Las pulquerías amontonaban en los mostradores cerros de tunas, de tallos de apio y de jitomates para “curar” el pulque no bien llegase. La señal eran los repiques de la Catedral, hacia las diez de la mañana: se “abría” la Gloria.

Y si el regocijo se traducía en la buena comida y la buena bebida, la quema de los judas, en todos los rumbos de la ciudad, completaban la fiesta del Sábado Santo, con su pizca de ajuste de cuentas.

Por eso son diablos, muchos diablos, de todos tamaños y para todos presupuestos; para exorcizar al mal y desterrarlo. Y puesto que son tan terrenales los defectos que en él se concentran, es inevitable que el pueblo identifique en ellos a personajes poderosos: desde oidores y virreyes hasta el presidente en turno, o el enemigo común, como es, desde el año pasado, Donald Trump.

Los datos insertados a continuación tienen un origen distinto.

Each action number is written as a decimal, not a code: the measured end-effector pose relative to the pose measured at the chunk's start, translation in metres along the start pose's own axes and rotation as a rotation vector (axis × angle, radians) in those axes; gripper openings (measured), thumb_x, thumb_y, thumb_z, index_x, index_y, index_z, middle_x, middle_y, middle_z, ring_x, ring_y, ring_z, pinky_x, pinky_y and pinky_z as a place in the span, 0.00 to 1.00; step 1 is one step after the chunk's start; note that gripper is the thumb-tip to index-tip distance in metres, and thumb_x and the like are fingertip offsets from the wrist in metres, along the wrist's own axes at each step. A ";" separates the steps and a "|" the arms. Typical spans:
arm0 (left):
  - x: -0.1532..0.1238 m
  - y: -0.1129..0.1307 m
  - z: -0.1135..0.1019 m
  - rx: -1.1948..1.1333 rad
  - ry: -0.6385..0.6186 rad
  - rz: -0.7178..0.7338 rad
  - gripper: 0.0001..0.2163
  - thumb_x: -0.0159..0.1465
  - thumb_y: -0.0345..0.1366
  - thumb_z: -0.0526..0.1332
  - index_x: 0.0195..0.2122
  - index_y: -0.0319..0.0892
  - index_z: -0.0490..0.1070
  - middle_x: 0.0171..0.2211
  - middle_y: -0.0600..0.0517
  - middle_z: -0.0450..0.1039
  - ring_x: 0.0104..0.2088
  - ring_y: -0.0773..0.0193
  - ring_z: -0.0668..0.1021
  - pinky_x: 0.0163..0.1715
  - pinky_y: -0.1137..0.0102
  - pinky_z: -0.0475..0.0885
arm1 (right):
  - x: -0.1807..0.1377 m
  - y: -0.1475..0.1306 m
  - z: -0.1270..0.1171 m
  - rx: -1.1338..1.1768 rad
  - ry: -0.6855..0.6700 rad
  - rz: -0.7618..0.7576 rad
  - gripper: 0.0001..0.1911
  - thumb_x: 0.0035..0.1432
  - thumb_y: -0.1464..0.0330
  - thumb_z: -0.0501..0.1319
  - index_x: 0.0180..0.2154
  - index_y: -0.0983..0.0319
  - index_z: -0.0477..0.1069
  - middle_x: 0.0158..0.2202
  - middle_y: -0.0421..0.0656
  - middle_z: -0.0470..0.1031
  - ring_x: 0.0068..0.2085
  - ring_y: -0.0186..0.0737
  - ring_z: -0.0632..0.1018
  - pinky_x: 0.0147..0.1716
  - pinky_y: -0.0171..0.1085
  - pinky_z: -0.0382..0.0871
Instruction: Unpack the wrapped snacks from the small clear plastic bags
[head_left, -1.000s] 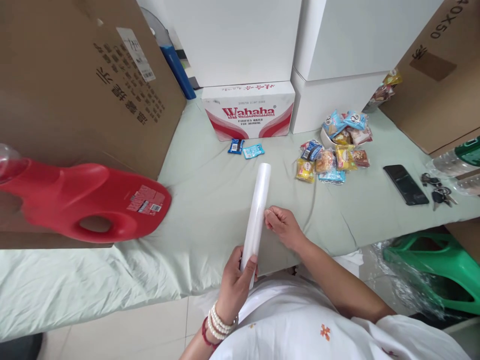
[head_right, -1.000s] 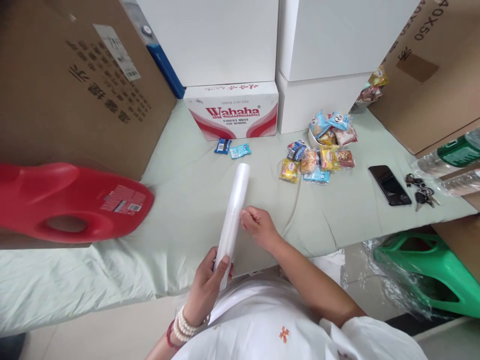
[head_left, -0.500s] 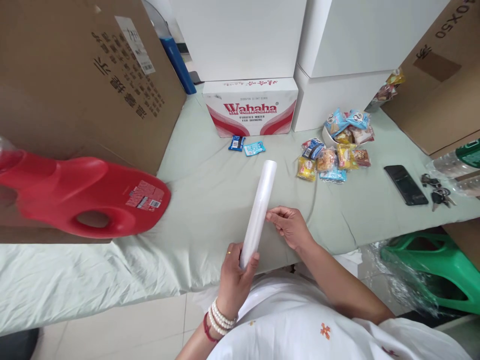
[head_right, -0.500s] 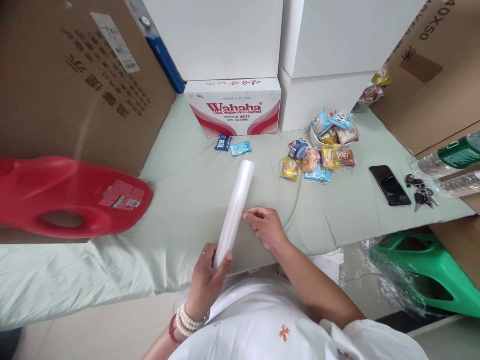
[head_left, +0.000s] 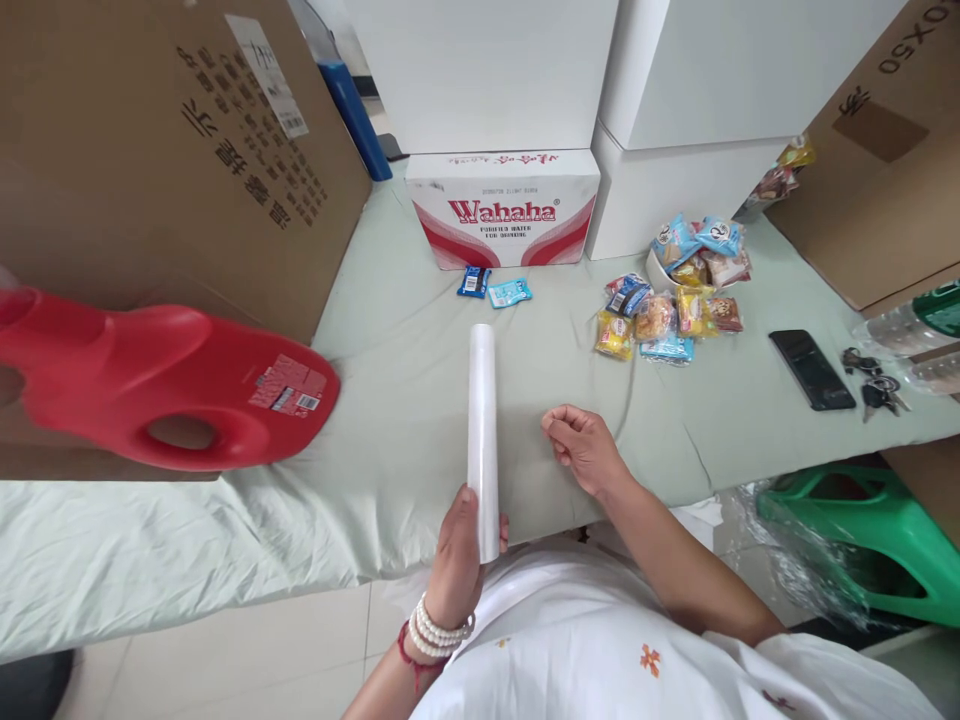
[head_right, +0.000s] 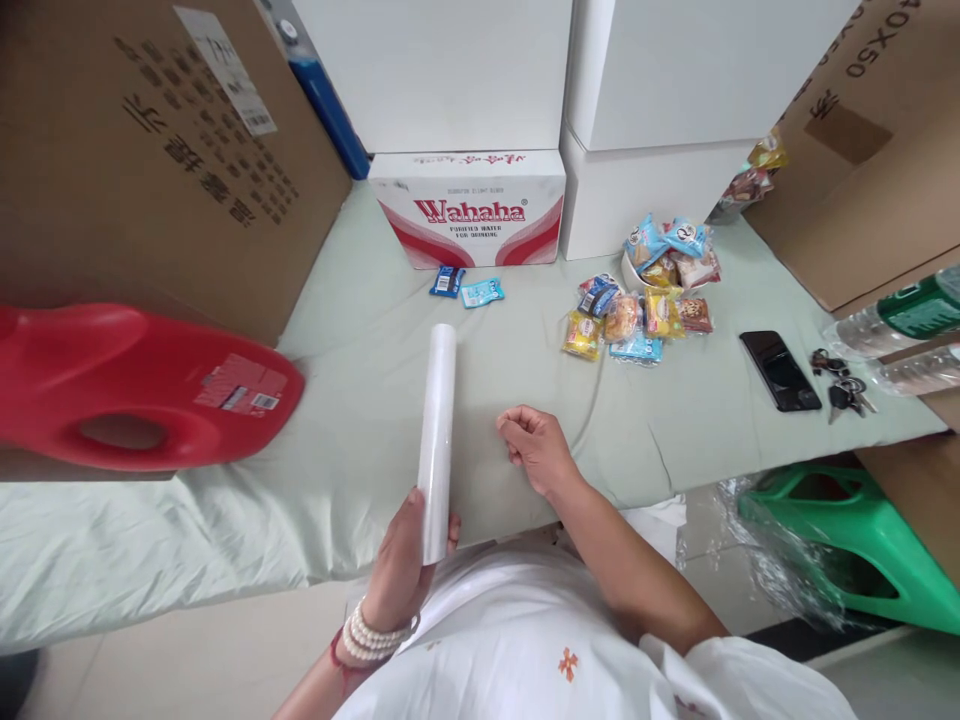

Cada época tiene su propia idea de la materialidad del mal, de “los malos”, tropel de diablos aparte. Muchos de los judas porfirianos tenían el aspecto de los famosos “rurales”, aquella especie de policía de caminos que don Porfirio había inventado para arrasar con los salteadores de caminos. Y aunque se trate con el mismísimo demonio, la quema de judas no es lúgubre; es fiesta, regocijo, y ajuste de cuentas por agravios reales o imaginarios. Hace un siglo, junto al judas por quemar, los panaderos colgaban un costal retacado de pan, que, al romperse entre el jolgorio y los cohetes, aumentaba el entusiasmo popular al proporcionar alguna golosina.

La transición democrática ha facilitado que en el pasado reciente sean quemados en su advocación de Judas, desde los presidentes de la República, llámese Luis Echeverría o José López Portillo, hasta personajes verdaderamente siniestros como Arturo El Negro Durazo, alguna vez jefe de la Policía capitalina.

Desde luego, el presidente Enrique Peña Nieto ha tenido su representación en los judas de Semana Santa, como la tuvieron en su momento los presidentes Calderón, Fox y Zedillo. Pero también ha habido judas, como el de hace algunos años, que representaba a José Luis Abarca, alcalde de Iguala involucrado en la desaparición de los 43 estudiantes normalistas de Ayotzinapa, y que sí se acercan a la real expresión del mal.